EE 326 – Web Camera Project
Skills: Embedded Systems, PCB Design (Eagle CAD), ESP32 & MCU Firmware (Microchip Studio), SMD Soldering, Hardware–Software Integration, Mechanical Design (Onshape), 3D Printing
Project Overview
For EE 326: Electronic System Design, we set out to design and build a working web camera system from the ground up. The webcam streams images to a locally hosted website via ESP32 Wi-Fi. The main goal was to learn and apply the principles of electronic system design in an end-to-end product, integrating all subsystems from hardware to firmware and networking.
- MCU: SAM4S8B (Microchip) – bridges the camera and Wi-Fi module
- Camera: OV2640 – streams live images
- Wi-Fi Module: ESP32 – hosts the web interface and streams captured images
Design & Prototyping
We began by prototyping the system with breakout boards for each component. This allowed us to verify communications (UART/SPI) between the MCU, camera, and ESP32 module before committing to a custom printed circuit board (PCB) design. Careful documentation of all wire connections ensured that we could accurately capture the working prototype in schematic form.
PCB Design
After validating our design, we created a custom PCB in Autodesk Eagle. This significantly reduced wiring complexity and improved robustness, transforming our rat's nest of wires into a neat, compact module. Key communication lines (UART, SPI, four GPIOs) were routed and labeled for clear silkscreen assembly. Special attention was paid to include capacitor and resistor values directly on the silkscreen for easy assembly.
Assembly & Integration
Upon arrival of the manufactured PCB, we soldered on all components and ran extensive continuity and connection tests. Integration and debugging required step-by-step validation of each module's communication with the others, especially at the software/hardware boundary.

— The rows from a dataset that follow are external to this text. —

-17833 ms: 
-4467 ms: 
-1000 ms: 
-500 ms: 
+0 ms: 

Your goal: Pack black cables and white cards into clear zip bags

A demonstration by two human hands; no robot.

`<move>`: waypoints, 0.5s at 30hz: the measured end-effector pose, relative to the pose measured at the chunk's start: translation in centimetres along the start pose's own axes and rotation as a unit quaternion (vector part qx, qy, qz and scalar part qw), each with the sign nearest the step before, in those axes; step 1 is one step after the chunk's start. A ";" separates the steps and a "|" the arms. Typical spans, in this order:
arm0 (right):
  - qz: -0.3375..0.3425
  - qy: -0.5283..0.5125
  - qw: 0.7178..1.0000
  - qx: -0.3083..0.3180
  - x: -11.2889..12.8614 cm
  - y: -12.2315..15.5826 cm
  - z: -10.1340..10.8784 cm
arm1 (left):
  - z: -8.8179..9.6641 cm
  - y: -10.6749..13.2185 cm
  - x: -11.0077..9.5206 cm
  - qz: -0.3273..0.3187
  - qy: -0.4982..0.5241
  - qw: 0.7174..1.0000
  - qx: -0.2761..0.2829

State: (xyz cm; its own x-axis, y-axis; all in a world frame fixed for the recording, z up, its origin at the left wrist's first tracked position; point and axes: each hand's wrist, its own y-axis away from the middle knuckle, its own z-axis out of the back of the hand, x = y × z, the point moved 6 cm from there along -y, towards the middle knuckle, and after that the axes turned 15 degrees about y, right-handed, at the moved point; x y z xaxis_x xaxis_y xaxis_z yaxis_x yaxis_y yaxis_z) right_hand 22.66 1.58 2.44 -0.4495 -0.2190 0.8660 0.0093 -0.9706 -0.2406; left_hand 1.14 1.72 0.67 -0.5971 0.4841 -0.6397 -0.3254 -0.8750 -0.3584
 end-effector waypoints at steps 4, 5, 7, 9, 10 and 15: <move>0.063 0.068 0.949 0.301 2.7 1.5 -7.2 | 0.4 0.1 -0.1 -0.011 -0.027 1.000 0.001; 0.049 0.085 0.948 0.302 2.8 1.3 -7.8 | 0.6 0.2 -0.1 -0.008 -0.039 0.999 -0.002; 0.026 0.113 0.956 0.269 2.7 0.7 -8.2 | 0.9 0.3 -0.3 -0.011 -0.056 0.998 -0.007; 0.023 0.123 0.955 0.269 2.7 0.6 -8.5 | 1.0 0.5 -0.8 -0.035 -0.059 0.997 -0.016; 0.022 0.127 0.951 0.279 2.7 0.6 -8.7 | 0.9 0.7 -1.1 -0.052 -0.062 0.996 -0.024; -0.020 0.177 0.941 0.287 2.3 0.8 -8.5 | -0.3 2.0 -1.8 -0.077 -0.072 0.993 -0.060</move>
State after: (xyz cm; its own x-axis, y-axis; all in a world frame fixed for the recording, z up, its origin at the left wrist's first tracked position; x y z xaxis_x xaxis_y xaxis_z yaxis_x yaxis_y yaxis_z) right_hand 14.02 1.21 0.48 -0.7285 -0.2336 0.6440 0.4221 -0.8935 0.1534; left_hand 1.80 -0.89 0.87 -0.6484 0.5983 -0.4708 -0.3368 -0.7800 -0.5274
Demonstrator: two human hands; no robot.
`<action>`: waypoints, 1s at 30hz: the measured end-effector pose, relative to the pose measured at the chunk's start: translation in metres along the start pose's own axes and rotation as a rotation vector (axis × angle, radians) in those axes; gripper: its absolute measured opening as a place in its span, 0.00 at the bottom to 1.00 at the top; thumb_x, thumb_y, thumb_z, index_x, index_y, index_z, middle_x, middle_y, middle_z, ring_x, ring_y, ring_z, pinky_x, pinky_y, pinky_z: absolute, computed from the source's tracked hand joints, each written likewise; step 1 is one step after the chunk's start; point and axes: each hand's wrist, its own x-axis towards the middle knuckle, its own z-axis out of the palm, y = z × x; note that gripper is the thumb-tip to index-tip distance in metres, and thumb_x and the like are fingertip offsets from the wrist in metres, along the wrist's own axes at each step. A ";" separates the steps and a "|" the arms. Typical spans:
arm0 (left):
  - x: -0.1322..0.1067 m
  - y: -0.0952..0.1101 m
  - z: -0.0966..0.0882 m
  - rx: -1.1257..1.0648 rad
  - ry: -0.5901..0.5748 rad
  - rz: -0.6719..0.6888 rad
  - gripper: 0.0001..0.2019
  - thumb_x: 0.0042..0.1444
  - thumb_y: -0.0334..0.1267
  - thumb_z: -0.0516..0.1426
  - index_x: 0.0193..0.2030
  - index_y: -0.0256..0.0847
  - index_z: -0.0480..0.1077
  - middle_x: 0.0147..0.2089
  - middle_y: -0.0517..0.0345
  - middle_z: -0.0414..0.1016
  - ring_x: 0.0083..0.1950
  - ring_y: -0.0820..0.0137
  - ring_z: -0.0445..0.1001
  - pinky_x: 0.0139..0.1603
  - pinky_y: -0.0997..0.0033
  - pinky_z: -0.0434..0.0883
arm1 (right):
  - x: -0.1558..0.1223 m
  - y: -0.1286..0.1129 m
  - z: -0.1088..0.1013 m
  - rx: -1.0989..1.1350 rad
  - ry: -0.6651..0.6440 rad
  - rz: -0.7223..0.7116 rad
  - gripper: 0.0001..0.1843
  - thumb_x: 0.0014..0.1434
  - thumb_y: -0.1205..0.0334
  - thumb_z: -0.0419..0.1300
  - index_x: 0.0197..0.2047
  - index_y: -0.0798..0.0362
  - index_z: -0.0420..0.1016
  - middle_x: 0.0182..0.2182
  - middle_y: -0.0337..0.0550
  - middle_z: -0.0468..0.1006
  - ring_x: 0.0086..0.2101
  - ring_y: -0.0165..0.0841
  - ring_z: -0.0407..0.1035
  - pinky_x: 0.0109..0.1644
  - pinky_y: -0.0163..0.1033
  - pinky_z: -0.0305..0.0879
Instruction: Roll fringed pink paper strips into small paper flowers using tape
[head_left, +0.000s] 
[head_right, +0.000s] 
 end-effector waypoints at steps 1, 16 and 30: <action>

- Verified power rails and connectivity with a DMM
- Flashed test firmware to validate MCU-to-camera and MCU-to-ESP32 channels
3D Design & Mechanical Integration
To ensure proper fit within the webcam housing, we created a 3D model of the completed PCB assembly. This enabled virtual verification of mounting hole patterns and mechanical clearances before physical assembly.
Challenges
- PCB: Due to an unconnected power pin on the camera, we spent hours debugging only to have the camera jump to life when this pin was connected
- Frame rate: The camera FPS is extremely slow, future work includes ironing out the firmware to increase FPS
Lessons Learned
- Beginning with breakout boards helped de-risk the main design and catch communication errors early.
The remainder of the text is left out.